Generally, the participants tend not to be at risk, but you have to be 100% sure. These ethical implications make things very complicated. Institutions will have to look for a way to continue patient follow-up of participants. This may mean reducing the number of laboratory tests to the minimum to ensure safety and shortening that follow-up. Of course, this depends on the individual case of the trial but in all cases, actions will need to be put in place in terms of a continuity plan to minimise the harm to patients.

Sponsors also have to stop recruitment if the sponsor cannot fill that funding gap. That can impact the trial even more because if a sponsor had quantified this trial for a specific sample size and that has been reduced, the data readout may be inaccurate. Even if the intervention being assessed is efficacious, the sponsor will not be able to determine that in the trial. That could lead to terminated therapies or adding years to research efforts to allow sponsors to discover whether the intervention is successful.

AB: With the loss of funding from USAID, where do you anticipate funding will come from? Do you think pharmaceutical companies will step in?

AR: The problem is that there is a financial crisis in the industry and that crisis is impacting research. Governments rather than increasing reserves have decreased reserves after Covid-19, the UK is one example, but other countries have done the same. I don’t know if and how these countries will contribute, and whether they have funding there to increase. The financial crisis may make it difficult for pharmaceutical sponsors and other funders to fill the gap. Another potential is the Bill and Melinda Gates Foundation, they may chip in, but this is up to them because they also have their priorities. It’s not going to be easy to suddenly increase funding for something that was not part of the foundation’s agenda. The Bill and Melinda Gates Foundation is already co-funding drug development with USAID, so some research may be able to continue. It’s hard to say at the moment that if USAID is not there, how the industry is going to respond – we will have to see.

AB: It is well known that USAID is used to fund research into HIV, TB and malaria, which are diseases that heavily impact low and low-middle-income countries. How will the funding pull impact infectious disease research in these countries and will the impact in those countries also be felt globally?

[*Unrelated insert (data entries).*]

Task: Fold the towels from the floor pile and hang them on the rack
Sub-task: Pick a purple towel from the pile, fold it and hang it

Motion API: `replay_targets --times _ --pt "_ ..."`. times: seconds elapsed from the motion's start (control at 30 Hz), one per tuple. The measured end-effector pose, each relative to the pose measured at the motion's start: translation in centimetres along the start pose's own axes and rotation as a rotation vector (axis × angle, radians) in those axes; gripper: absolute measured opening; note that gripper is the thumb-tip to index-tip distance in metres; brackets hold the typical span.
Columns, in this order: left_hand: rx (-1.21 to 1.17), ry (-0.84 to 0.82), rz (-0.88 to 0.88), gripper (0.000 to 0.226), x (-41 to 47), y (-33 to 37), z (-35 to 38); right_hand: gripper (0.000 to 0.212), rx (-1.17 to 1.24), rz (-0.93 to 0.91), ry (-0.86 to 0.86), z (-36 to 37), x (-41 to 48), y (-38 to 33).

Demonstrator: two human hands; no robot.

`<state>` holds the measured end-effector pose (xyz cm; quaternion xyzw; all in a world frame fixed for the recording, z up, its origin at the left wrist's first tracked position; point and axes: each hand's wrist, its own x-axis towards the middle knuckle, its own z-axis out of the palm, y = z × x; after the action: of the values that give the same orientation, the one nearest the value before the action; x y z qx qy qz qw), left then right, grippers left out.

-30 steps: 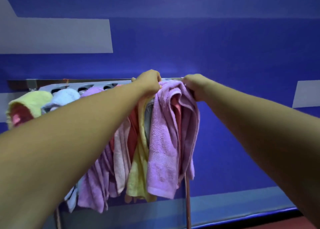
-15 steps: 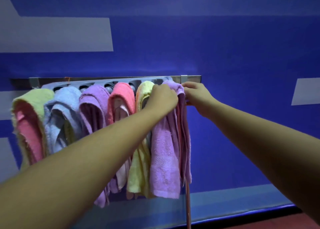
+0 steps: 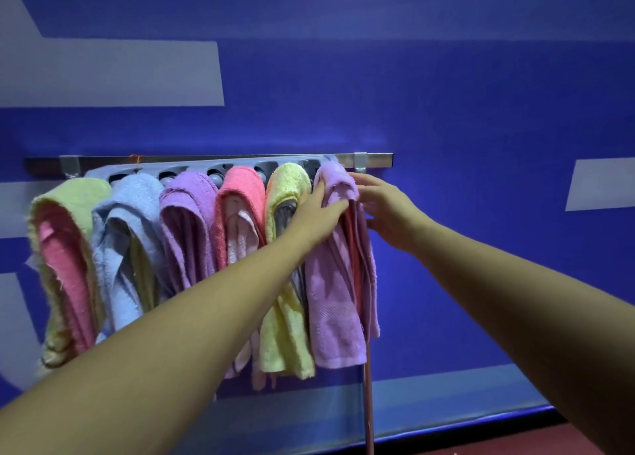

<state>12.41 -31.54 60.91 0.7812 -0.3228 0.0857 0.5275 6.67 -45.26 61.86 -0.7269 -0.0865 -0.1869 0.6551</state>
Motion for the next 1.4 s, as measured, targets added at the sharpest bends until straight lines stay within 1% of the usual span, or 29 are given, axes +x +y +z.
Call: replay_targets --times 0.07,0.13,0.17,0.27,0.33,0.4,0.47,0.5,0.57,0.6,0.67,0.7,0.77,0.8,0.83,0.9,0.97,1.03,1.1,1.13,1.17,1.2,1.27,1.3,1.33,1.4 --pt "0.089 -0.012 -0.011 0.079 0.3 -0.7 -0.1 0.035 0.049 -0.010 -0.041 0.0 -0.1 0.8" --pt "0.100 -0.016 -0.011 0.086 0.4 -1.0 -0.2 0.035 0.075 -0.039 -0.069 0.1 -0.2 1.6" --pt "0.079 -0.030 -0.010 0.088 0.2 -0.9 -0.3 0.038 0.072 -0.049 -0.080 0.0 -0.3 1.9" --pt "0.017 -0.065 -0.020 0.095 -0.3 -1.9 -0.1 0.047 -0.075 -0.079 -0.061 -0.4 -0.4 3.5" --pt "0.057 -0.057 -0.048 0.089 -0.7 -2.4 -0.2 0.042 -0.227 -0.122 0.037 -0.6 -0.3 4.1" --pt "0.136 0.006 -0.057 0.066 -0.9 -2.6 -0.1 0.030 -0.404 -0.154 0.144 -0.7 -0.1 4.2" --pt "0.176 0.085 -0.011 0.046 -1.0 -2.7 0.3 0.019 -0.542 -0.197 0.256 -1.2 0.5 4.1" --pt "0.169 0.095 0.004 0.041 -1.2 -2.6 0.5 0.017 -0.553 -0.222 0.335 -1.4 0.6 4.0" --pt "0.150 0.090 0.006 0.039 -1.2 -3.0 0.9 0.018 -0.463 -0.241 0.456 -1.6 0.4 4.2" --pt "0.161 0.073 -0.006 0.043 -1.1 -3.4 1.2 0.019 -0.440 -0.230 0.460 -1.4 0.0 4.6" --pt "0.221 -0.002 -0.044 0.060 -1.3 -4.3 1.7 0.024 -0.504 -0.193 0.365 -1.0 -0.9 6.1" --pt "0.249 -0.041 -0.069 0.070 -1.6 -4.8 1.9 0.030 -0.537 -0.176 0.316 -0.7 -1.5 6.9" --pt "0.259 -0.055 -0.092 0.083 -2.0 -5.7 2.2 0.039 -0.535 -0.145 0.301 -0.2 -2.5 8.2" --pt "0.247 -0.035 -0.088 0.082 -2.2 -6.1 2.5 0.038 -0.521 -0.128 0.311 0.1 -2.9 8.7" --pt "0.237 -0.006 -0.074 0.074 -2.5 -6.3 2.7 0.035 -0.528 -0.112 0.322 0.4 -3.4 9.1" --pt "0.244 0.060 -0.026 0.049 -3.3 -6.7 3.3 0.033 -0.609 -0.131 0.328 1.2 -4.4 9.8" --pt "0.242 0.095 -0.005 0.035 -4.0 -7.3 3.9 0.031 -0.674 -0.167 0.345 1.8 -5.1 10.4" --pt "0.202 0.087 -0.010 0.037 -4.4 -8.0 4.1 0.023 -0.681 -0.180 0.407 1.7 -5.2 10.9" --pt "0.199 0.047 -0.017 0.053 -4.8 -8.7 4.0 0.015 -0.618 -0.193 0.524 1.2 -5.1 11.2" --pt "0.203 0.025 -0.021 0.062 -5.0 -9.0 4.0 0.016 -0.563 -0.197 0.559 1.0 -5.2 11.4" --pt "0.204 0.011 -0.031 0.069 -5.2 -9.2 4.0 0.019 -0.531 -0.191 0.539 0.9 -5.3 11.5" --pt "0.186 0.008 -0.052 0.072 -5.3 -9.3 4.1 0.023 -0.526 -0.177 0.468 0.9 -5.5 11.7" --pt "0.130 0.015 -0.114 0.065 -5.7 -9.4 4.5 0.022 -0.570 -0.109 0.304 1.2 -5.9 12.4" --pt "0.133 0.017 -0.136 0.060 -5.9 -9.4 4.7 0.018 -0.595 -0.087 0.279 1.3 -6.0 12.5" --pt "0.159 0.012 -0.135 0.057 -6.1 -9.6 4.8 0.014 -0.608 -0.082 0.290 1.3 -6.0 12.5" --pt "0.225 -0.036 -0.077 0.057 -6.5 -10.2 4.8 0.016 -0.685 -0.107 0.323 1.1 -6.2 12.5"
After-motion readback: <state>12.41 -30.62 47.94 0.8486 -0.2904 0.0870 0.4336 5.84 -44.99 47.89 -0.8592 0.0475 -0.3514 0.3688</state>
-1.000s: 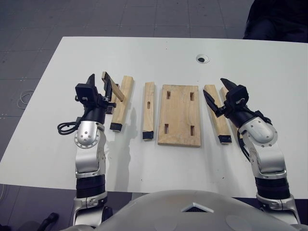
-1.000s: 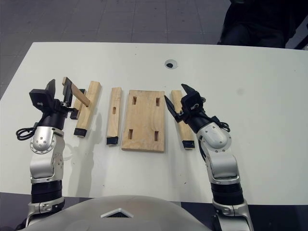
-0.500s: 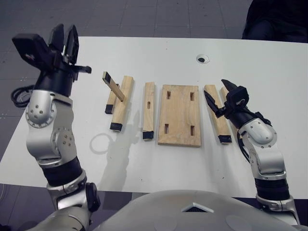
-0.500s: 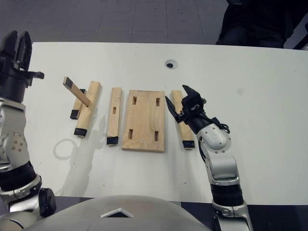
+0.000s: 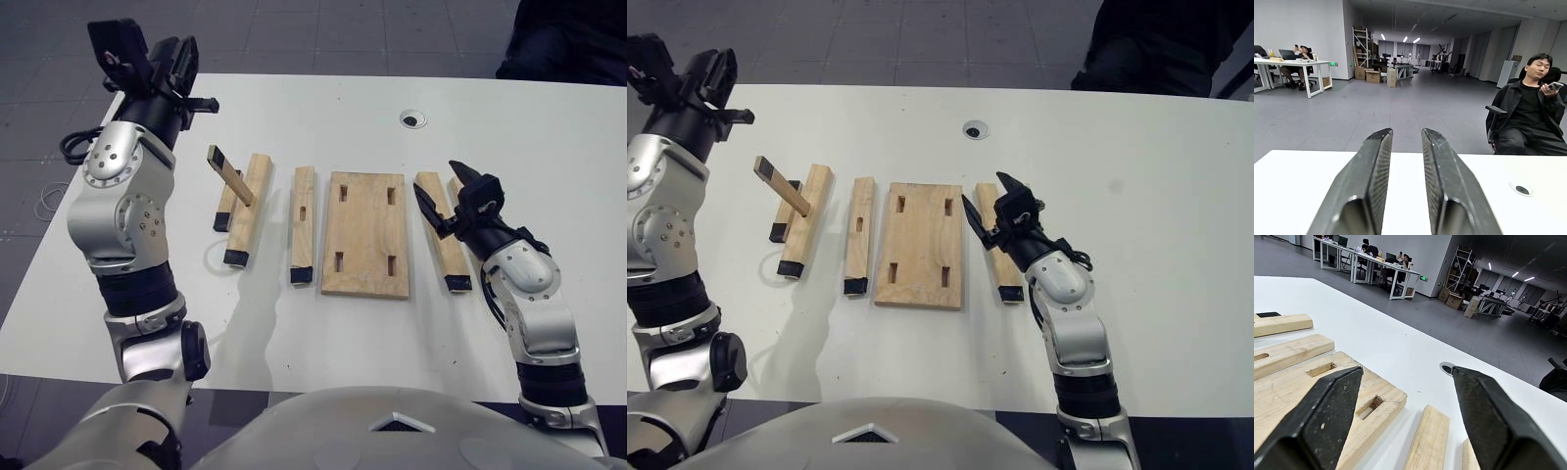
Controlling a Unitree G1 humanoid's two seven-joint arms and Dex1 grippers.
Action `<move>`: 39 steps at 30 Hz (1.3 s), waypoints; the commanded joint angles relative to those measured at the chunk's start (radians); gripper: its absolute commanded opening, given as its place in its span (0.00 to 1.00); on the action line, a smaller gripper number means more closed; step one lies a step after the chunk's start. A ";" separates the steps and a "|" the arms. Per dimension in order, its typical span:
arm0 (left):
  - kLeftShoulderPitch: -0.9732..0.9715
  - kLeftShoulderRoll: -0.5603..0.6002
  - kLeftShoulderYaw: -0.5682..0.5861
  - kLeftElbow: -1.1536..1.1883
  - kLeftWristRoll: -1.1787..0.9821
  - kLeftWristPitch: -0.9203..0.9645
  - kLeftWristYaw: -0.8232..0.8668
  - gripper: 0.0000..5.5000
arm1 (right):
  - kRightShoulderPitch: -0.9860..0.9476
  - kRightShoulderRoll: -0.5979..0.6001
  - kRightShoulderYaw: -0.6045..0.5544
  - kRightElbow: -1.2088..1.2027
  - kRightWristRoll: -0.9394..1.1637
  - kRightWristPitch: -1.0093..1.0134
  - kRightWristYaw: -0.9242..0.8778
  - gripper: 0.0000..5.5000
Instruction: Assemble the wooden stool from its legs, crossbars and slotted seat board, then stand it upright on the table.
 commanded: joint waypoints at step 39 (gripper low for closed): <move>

AR: The biggest effect will be in low- and middle-income countries because that is where most of the USAID work takes place. The problem here is that when health systems in low- and middle-income countries suffer a sudden shortage of funding, it has a direct impact on mortality among those countries. This however won’t be felt worldwide. Other issues, however, such as antimicrobial resistance for HIV infections and bacterial infections for TB will be more of a concern. Wherever resistance happens, it will expand everywhere. All the patients who were on treatment, such as HIV treatment, that are forced to suddenly stop treatment – those implications will be felt worldwide. This is the same for antimicrobial resistance.

The US also has an impact and a role in response to epidemics and vaccine programmes. It’s harming their own interest in terms of being an internationally important country in the global research space.

AB: Do you anticipate that the lack of funding from USAID may contribute to less drug development in these spaces?

AR: If there is no response, yes, but it depends on how others respond to this. If there is no funded agency or government chipping in, then it will impact upcoming projects that were due to happen in the coming years. There is a short-term impact that we are already feeling and that will continue. That impact is with trials that were supposed to start that will now no longer start. These therapies are already in an advanced process making those earlier efforts a waste of money.

Other research that is at later stages will also be impacted and ongoing trials and drug development may end up being terminated, even if it has shown signs of efficacy. We will see over the years, and I hope other institutions, agencies and other funders will take responsibility, but with the financial crisis, I do not know how we as an industry are going to fill this gap.